How to: Basic Elasticsearch installation. (RHEL/SUSE)

Slavik

XenForo moderator
Staff member
Basic Elasticsearch Installation (RHEL / SUSE)

@Floren has an amazing repo for RHEL 6 and 7, the Elasticsearch RPM he provides is perfectly set up and currently I suggest using it.

The old manual setup guide can be found below.

Step 1) Install the Axivo Repo: https://www.axivo.com/resources/repository-setup.1/

Step 2) Install ElasticSearch: https://www.axivo.com/resources/elasticsearch-setup.11/




This guide is provided to show how to do a basic (vanilla get up and go) install of Elasticsearch (0.90.0 Beta 1), the Elasticsearch Service Wrapper and the required Java Runtime Environment (JRE) (1.7.0_17) on RHEL / SUSE. This guide will not cover running a dedicated Elasticsearch user.

For Debian/Ubuntu users, a guide can be found here.

This guide assumes the user has basic knowledge of SSH and prior to starting the steps below has logged in as root. This guide also assumes the user does not currently have any JRE installed. You can check if you have JRE installed by typing

Code:
java -version

As of writing, the current file locations for JRE are as follows:

32 bit
Code:
http://download.oracle.com/otn-pub/java/jdk/7u17-b02/jre-7u17-linux-i586.rpm

64 bit
Code:
http://download.oracle.com/otn-pub/java/jdk/7u17-b02/jre-7u17-linux-x64.rpm

The guide will be shown using the 64 bit install, however if you are using a 32 bit system, change the file names as appropriate.

Please note, whilst this is a simple and easy setup, I take no responsibility for any damages or losses that may occur to your system by following the steps below. If you are unsure at any stage, please ask for assistance or seek the help of a qualified Linux Systems Administrator.

Installing the JRE
Type the following commands into your SSH terminal.
Code:
cd /tmp
wget http://download.oracle.com/otn-pub/java/jdk/7u17-b02/jre-7u17-linux-x64.rpm
rpm -ivh jre-7u17-linux-x64.rpm
java -version

Assuming everything was done correctly, you should get the following output.

Code:
# java -version
java version "1.7.0_17"
Java(TM) SE Runtime Environment (build 1.7.0_17)
Java HotSpot(TM) 64-Bit Server VM (build 22.0-b10, mixed mode)

Install Elasticsearch

Code:
cd /
curl -L -O -k https://download.elasticsearch.org/elasticsearch/elasticsearch/elasticsearch-0.90.0.Beta1.zip
unzip elasticsearch-0.90.0.Beta1.zip
mv elasticsearch-0.90.0.Beta1 elasticsearch

Install the Elasticsearch Service Wrapper

Code:
curl -L -k http://github.com/elasticsearch/elasticsearch-servicewrapper/tarball/master | tar -xz
mv *servicewrapper*/service elasticsearch/bin/
elasticsearch/bin/service/elasticsearch install
ln -s `readlink -f elasticsearch/bin/service/elasticsearch` /usr/local/bin/rcelasticsearch
rcelasticsearch start

Assuming everything was done correctly, you should see the following output.

Code:
rcelasticsearch start
Starting ElasticSearch...
Waiting for ElasticSearch......
running: PID: xxxxx

Basic Configuration

You should do some basic configuration of Elasticsearch before installing the addon in XenForo.
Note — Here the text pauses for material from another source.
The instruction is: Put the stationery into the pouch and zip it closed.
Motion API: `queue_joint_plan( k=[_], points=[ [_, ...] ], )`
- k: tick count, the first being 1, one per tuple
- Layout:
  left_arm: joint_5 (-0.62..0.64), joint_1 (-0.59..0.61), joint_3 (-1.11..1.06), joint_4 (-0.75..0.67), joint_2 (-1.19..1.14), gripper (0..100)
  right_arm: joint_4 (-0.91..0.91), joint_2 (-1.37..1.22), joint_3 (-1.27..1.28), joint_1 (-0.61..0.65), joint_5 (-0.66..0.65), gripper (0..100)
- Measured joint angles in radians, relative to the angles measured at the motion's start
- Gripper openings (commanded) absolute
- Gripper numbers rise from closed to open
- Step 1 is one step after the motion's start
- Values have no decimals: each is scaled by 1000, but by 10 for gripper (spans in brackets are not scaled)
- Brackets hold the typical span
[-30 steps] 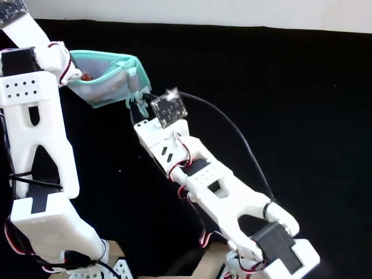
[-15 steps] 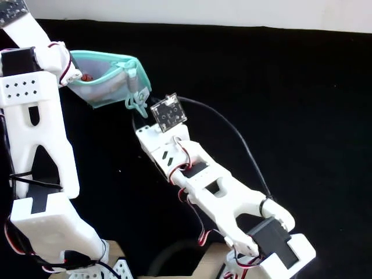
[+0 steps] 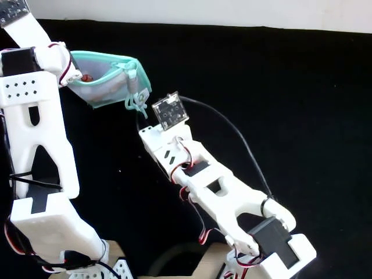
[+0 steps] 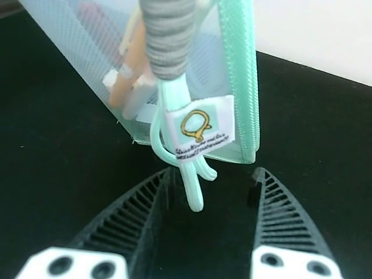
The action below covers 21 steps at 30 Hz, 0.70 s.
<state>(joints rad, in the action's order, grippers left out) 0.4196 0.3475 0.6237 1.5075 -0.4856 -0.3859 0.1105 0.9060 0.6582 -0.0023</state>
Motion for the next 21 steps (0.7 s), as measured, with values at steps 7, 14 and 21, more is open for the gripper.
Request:
queue_joint_plan(
  k=[7, 14, 21],
  points=[
    [0, 0, 0, 0, 0, 6, 0, -74, -71, 0, 61, 214],
    [0, 0, 0, 0, 0, 6, 0, -169, -180, -32, 66, 214],
    [0, 0, 0, 0, 0, 6, 0, -172, -210, -60, 66, 214]
  ],
)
1) Open up /elasticsearch/config/elasticsearch.yml and on line 32 edit

Code:
# cluster.name: elasticsearch

To

Code:
cluster.name: PUT-SOMETHING-UNIQUE-HERE

on line 199 edit

Code:
# network.host: 192.168.0.1

to

Code:
network.host: 127.0.0.1

On line 211 edit

Code:
# http.port: 9200

to

Code:
http.port: 9200

Save and Close


2) Open up /elasticsearch/bin/service/elasticsearch.conf on line 2 edit

Code:
set.default.ES_HEAP_SIZE=1024

To a number suitable for the size of your forum.
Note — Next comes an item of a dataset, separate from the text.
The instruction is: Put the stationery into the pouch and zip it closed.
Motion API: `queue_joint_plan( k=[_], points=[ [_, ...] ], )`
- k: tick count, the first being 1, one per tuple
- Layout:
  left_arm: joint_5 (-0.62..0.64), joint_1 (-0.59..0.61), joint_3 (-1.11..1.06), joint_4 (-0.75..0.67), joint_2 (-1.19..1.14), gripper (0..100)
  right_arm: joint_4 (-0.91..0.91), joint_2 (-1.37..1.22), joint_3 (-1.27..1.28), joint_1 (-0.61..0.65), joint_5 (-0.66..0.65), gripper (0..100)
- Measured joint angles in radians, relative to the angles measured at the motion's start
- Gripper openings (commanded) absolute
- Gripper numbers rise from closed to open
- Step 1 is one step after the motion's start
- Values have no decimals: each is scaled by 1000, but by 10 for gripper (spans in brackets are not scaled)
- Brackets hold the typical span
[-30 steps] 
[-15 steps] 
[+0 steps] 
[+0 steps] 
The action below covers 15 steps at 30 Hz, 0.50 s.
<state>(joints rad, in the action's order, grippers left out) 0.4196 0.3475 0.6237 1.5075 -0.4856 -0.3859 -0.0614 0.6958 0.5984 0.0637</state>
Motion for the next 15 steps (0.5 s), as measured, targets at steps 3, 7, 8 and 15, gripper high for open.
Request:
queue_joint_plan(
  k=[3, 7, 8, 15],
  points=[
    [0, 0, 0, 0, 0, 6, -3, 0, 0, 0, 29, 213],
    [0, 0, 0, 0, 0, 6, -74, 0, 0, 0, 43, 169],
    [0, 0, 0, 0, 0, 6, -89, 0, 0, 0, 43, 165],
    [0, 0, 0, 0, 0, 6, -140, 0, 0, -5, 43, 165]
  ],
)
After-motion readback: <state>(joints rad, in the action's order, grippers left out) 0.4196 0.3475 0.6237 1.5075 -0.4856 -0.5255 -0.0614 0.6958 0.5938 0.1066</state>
I reccomend approximately 1 GB for the HEAP_SIZE per 1 million posts on your forum.

1 Million Posts: 1024
2 Million Posts: 2048
3 Million Posts: 3072
4 Million Posts: 4096
etc

This will not mean the service will use all that available memory, however it will have it at its disposal if required.

So for example a 3 Million Post forum would edit

Code:
set.default.ES_HEAP_SIZE=1024

to

Code:
set.default.ES_HEAP_SIZE=3072



Save and Exit.


3) Optional - Move the Elasticsearch data directory.

Your linux install may be configured in such a way that your install partition is only a few Gb in size, and placing a large Elasticsearch index there is not ideal.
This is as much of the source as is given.